Let's consider a very simple model: $y = \beta x + e$, with an L1 penalty on $\hat{\beta}$ and a least-squares loss function on $\hat{e}$. We can expand the expression to be minimized as:
$\min y^Ty -2 y^Tx\hat{\beta} + \hat{\beta} x^Tx\hat{\beta} + 2\lambda|\hat{\beta}|$
Keep in mind this is a univariate example, with $\beta$ and $x$ being scalars, to show how LASSO can send a coefficient to zero. This can be generalized to the multivariate case.
Let us assume the least-squares solution is some $\hat{\beta} > 0$, which is equivalent to assuming that $y^Tx > 0$, and see what happens when we add the L1 penalty. With $\hat{\beta}>0$, $|\hat{\beta}| = \hat{\beta}$, so the penalty term is equal to $2\lambda\beta$. The derivative of the objective function w.r.t. $\hat{\beta}$ is:
$-2y^Tx +2x^Tx\hat{\beta} + 2\lambda$
which evidently has solution $\hat{\beta} = (y^Tx - \lambda)/(x^Tx)$.
Obviously by increasing $\lambda$ we can drive $\hat{\beta}$ to zero (at $\lambda = y^Tx$). However, once $\hat{\beta} = 0$, increasing $\lambda$ won't drive it negative, because, writing loosely, the instant $\hat{\beta}$ becomes negative, the derivative of the objective function changes to:
$-2y^Tx +2x^Tx\hat{\beta} - 2\lambda$
where the flip in the sign of $\lambda$ is due to the absolute value nature of the penalty term; when $\beta$ becomes negative, the penalty term becomes equal to $-2\lambda\beta$, and taking the derivative w.r.t. $\beta$ results in $-2\lambda$. This leads to the solution $\hat{\beta} = (y^Tx + \lambda)/(x^Tx)$, which is obviously inconsistent with $\hat{\beta} < 0$ (given that the least squares solution $> 0$, which implies $y^Tx > 0$, and $\lambda > 0$). There is an increase in the L1 penalty AND an increase in the squared error term (as we are moving farther from the least squares solution) when moving $\hat{\beta}$ from $0$ to $ < 0$, so we don't, we just stick at $\hat{\beta}=0$.
It should be intuitively clear the same logic applies, with appropriate sign changes, for a least squares solution with $\hat{\beta} < 0$.
With the least squares penalty $\lambda\hat{\beta}^2$, however, the derivative becomes:
$-2y^Tx +2x^Tx\hat{\beta} + 2\lambda\hat{\beta}$
which evidently has solution $\hat{\beta} = y^Tx/(x^Tx + \lambda)$. Obviously no increase in $\lambda$ will drive this all the way to zero.

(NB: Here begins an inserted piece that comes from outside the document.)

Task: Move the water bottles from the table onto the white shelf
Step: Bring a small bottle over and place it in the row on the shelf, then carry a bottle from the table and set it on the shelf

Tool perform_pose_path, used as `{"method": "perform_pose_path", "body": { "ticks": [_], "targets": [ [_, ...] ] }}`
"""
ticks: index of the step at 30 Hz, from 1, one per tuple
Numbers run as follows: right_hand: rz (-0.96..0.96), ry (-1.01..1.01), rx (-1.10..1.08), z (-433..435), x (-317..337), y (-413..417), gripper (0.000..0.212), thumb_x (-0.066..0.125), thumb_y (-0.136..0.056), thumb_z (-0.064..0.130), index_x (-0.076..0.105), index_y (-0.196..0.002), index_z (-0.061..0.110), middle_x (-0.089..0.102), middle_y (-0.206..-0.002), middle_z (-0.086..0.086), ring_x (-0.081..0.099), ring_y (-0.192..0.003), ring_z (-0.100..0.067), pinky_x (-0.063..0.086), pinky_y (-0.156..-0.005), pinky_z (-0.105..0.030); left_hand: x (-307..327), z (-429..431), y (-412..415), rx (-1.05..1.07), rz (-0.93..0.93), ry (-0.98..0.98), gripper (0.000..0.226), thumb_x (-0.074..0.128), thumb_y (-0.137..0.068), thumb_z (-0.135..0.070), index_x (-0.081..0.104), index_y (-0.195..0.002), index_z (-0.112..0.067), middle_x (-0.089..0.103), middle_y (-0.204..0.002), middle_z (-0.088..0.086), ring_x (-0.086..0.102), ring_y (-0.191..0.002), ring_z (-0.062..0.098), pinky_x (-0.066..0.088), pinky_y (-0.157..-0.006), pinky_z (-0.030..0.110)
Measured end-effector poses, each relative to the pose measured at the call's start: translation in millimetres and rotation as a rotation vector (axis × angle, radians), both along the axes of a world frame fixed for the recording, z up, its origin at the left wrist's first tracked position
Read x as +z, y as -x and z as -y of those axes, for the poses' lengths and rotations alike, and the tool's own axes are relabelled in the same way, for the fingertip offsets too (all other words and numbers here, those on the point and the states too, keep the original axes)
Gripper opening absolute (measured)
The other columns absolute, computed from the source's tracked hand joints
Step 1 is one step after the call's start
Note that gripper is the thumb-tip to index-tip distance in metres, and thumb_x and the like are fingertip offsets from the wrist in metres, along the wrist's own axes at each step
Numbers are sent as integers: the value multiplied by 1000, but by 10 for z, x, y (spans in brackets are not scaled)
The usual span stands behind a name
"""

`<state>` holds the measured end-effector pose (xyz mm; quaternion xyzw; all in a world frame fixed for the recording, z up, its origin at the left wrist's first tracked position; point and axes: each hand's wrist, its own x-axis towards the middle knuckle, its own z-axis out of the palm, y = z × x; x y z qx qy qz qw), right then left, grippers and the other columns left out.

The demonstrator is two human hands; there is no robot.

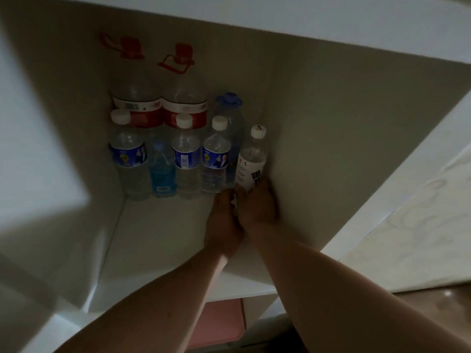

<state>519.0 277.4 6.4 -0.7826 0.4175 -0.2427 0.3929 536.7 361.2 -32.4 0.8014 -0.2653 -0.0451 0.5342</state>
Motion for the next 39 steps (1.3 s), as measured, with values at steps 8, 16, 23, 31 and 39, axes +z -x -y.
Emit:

So the L2 penalty can't act as a variable selection tool without some mild ad-hockery such as "set the parameter estimate equal to zero if it is less than $\epsilon$".
Obviously things can change when you move to multivariate models, for example, moving one parameter estimate around might force another one to change sign, but the general principle is the same: the L2 penalty function can't get you all the way to zero, because, writing very heuristically, it in effect adds to the "denominator" of the expression for $\hat{\beta}$, but the L1 penalty function can, because it in effect adds to the "numerator".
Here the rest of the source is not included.